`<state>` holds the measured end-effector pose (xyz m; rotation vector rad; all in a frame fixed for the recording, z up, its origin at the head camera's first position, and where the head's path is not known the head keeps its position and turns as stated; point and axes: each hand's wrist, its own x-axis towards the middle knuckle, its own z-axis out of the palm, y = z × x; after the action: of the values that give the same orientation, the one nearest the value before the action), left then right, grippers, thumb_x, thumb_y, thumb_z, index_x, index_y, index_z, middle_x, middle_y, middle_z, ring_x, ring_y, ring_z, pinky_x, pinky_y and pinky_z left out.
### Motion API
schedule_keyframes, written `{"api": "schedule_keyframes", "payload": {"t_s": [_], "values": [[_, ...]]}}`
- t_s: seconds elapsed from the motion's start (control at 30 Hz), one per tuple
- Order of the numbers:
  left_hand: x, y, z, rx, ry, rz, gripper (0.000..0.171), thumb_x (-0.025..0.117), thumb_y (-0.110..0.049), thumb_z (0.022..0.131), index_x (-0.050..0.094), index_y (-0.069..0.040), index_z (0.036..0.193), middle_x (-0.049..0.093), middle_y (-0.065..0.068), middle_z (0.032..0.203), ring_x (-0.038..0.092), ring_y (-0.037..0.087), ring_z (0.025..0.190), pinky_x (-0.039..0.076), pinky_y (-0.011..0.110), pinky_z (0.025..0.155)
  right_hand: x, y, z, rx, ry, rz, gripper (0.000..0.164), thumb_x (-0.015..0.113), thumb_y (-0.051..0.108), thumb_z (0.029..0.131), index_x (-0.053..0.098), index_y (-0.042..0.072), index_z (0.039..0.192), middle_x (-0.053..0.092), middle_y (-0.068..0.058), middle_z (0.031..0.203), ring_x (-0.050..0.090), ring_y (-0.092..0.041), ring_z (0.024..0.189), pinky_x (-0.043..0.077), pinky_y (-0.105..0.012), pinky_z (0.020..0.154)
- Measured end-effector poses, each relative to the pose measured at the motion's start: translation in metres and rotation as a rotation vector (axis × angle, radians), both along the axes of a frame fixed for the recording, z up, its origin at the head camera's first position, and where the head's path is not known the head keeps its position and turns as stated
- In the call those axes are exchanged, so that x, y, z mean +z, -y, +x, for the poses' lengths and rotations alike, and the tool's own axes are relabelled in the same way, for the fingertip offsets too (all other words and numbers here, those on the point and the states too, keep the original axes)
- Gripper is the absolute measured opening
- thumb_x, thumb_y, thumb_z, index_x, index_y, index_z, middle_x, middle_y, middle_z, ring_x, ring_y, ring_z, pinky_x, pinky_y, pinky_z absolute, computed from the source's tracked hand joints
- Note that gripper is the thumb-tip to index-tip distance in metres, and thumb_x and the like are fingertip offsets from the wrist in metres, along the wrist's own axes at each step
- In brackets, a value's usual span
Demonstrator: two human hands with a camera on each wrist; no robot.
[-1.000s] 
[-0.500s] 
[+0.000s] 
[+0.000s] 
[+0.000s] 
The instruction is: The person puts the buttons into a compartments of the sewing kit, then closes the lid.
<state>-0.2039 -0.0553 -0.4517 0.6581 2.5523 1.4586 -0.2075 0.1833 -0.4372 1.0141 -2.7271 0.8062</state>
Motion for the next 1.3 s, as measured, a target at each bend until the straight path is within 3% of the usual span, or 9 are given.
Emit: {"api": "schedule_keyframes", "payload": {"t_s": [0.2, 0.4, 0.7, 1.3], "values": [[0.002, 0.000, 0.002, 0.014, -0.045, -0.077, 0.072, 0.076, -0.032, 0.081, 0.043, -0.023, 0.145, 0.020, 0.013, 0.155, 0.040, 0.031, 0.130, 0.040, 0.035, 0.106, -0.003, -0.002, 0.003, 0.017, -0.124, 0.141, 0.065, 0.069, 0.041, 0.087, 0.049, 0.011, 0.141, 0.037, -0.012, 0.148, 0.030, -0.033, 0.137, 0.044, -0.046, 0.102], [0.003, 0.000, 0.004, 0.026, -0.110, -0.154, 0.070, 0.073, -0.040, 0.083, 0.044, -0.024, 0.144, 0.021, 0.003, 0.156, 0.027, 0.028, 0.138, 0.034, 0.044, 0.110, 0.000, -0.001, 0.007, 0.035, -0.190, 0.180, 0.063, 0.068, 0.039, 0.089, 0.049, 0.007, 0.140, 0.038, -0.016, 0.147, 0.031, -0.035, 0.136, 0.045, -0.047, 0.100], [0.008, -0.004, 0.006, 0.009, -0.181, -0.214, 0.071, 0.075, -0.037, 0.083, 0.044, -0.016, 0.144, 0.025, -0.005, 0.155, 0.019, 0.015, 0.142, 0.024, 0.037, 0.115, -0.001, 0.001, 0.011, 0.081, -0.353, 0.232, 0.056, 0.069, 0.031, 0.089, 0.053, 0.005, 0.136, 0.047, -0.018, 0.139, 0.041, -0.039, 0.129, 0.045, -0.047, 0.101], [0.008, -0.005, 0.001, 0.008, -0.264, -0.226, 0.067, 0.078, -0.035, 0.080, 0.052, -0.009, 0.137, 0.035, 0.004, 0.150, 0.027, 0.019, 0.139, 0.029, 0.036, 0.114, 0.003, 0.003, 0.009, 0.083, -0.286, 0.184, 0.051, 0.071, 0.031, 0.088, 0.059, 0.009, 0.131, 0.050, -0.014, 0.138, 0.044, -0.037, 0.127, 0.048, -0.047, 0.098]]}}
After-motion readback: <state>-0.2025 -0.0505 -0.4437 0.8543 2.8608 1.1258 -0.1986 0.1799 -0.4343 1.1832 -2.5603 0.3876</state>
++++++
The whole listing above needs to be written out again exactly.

* [Exercise solution]:
`<state>` holds the measured end-effector pose (xyz m; rotation vector rad; all in a frame fixed for the recording, z up, its origin at the head camera's first position, and where the head's path is not known the head keeps its position and turns as stated; point and axes: each hand's wrist, its own x-axis towards the middle knuckle, its own z-axis out of the palm, y = z × x; after the action: of the values that give the same orientation, the one nearest the value before the action), left then right, grippers, thumb_x, thumb_y, thumb_z, index_x, index_y, index_z, middle_x, middle_y, middle_z, ring_x, ring_y, ring_z, pinky_x, pinky_y and pinky_z left out.
### Motion API
schedule_keyframes, written `{"api": "schedule_keyframes", "payload": {"t_s": [_], "values": [[_, ...]]}}`
- t_s: seconds elapsed from the motion's start (control at 30 Hz), one per tuple
- Order of the numbers:
  left_hand: x, y, z, rx, ry, rz, gripper (0.000..0.171), thumb_x (-0.025..0.117), thumb_y (-0.110..0.049), thumb_z (0.022..0.131), index_x (-0.050..0.094), index_y (-0.069..0.040), index_z (0.036..0.193), middle_x (-0.049..0.093), middle_y (-0.065..0.068), middle_z (0.032..0.203), ring_x (-0.038..0.092), ring_y (-0.037..0.087), ring_z (0.025..0.190), pinky_x (-0.039..0.076), pinky_y (-0.011..0.110), pinky_z (0.025..0.155)
  right_hand: x, y, z, rx, ry, rz, gripper (0.000..0.164), thumb_x (-0.015..0.113), thumb_y (-0.051..0.108), thumb_z (0.029..0.131), index_x (-0.053..0.098), index_y (-0.042..0.072), index_z (0.039..0.192), middle_x (-0.053..0.092), middle_y (-0.068..0.058), middle_z (0.031..0.203), ring_x (-0.050..0.090), ring_y (-0.092..0.041), ring_z (0.024..0.189), pinky_x (-0.043..0.077), pinky_y (-0.105..0.012), pinky_z (0.020..0.154)
- Measured end-effector poses, each relative to the pose measured at the motion's start: translation in metres and rotation as a rotation vector (axis × angle, radians), both along the axes of a frame fixed for the recording, z up, its origin at the head camera's first position, and where the head's path is not known the head keeps its position and turns as stated
- In the call those axes are exchanged, so that x, y, z mean +z, -y, +x, for the poses' lengths and rotations alike, and the tool's own axes are relabelled in the same way, for the fingertip offsets too (all other words and numbers here, those on the point and the states too, keep the original axes)
- Gripper is the absolute measured opening
- thumb_x, thumb_y, thumb_z, index_x, index_y, index_z, middle_x, middle_y, middle_z, ring_x, ring_y, ring_z, pinky_x, pinky_y, pinky_z absolute, computed from the source's tracked hand joints
- Note that gripper is the thumb-tip to index-tip distance in metres, and thumb_x and the like are fingertip offsets from the wrist in metres, along the wrist's own axes at each step
- In brackets, a value's usual span
Demonstrator: two human hands with a camera on each wrist; no robot.
[-1.000s] 
[-0.500s] 
[+0.000s] 
[+0.000s] 
[+0.000s] 
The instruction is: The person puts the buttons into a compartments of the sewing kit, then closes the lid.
<state>-0.2039 -0.0553 -0.4517 0.6581 2.5523 1.4586 -0.2075 0.1833 -0.4372 1.0141 -2.7271 0.8062</state>
Motion for the next 1.3 s, as measured, a target at each bend until the straight path is within 3% of the usual span, or 9 are given.
Emit: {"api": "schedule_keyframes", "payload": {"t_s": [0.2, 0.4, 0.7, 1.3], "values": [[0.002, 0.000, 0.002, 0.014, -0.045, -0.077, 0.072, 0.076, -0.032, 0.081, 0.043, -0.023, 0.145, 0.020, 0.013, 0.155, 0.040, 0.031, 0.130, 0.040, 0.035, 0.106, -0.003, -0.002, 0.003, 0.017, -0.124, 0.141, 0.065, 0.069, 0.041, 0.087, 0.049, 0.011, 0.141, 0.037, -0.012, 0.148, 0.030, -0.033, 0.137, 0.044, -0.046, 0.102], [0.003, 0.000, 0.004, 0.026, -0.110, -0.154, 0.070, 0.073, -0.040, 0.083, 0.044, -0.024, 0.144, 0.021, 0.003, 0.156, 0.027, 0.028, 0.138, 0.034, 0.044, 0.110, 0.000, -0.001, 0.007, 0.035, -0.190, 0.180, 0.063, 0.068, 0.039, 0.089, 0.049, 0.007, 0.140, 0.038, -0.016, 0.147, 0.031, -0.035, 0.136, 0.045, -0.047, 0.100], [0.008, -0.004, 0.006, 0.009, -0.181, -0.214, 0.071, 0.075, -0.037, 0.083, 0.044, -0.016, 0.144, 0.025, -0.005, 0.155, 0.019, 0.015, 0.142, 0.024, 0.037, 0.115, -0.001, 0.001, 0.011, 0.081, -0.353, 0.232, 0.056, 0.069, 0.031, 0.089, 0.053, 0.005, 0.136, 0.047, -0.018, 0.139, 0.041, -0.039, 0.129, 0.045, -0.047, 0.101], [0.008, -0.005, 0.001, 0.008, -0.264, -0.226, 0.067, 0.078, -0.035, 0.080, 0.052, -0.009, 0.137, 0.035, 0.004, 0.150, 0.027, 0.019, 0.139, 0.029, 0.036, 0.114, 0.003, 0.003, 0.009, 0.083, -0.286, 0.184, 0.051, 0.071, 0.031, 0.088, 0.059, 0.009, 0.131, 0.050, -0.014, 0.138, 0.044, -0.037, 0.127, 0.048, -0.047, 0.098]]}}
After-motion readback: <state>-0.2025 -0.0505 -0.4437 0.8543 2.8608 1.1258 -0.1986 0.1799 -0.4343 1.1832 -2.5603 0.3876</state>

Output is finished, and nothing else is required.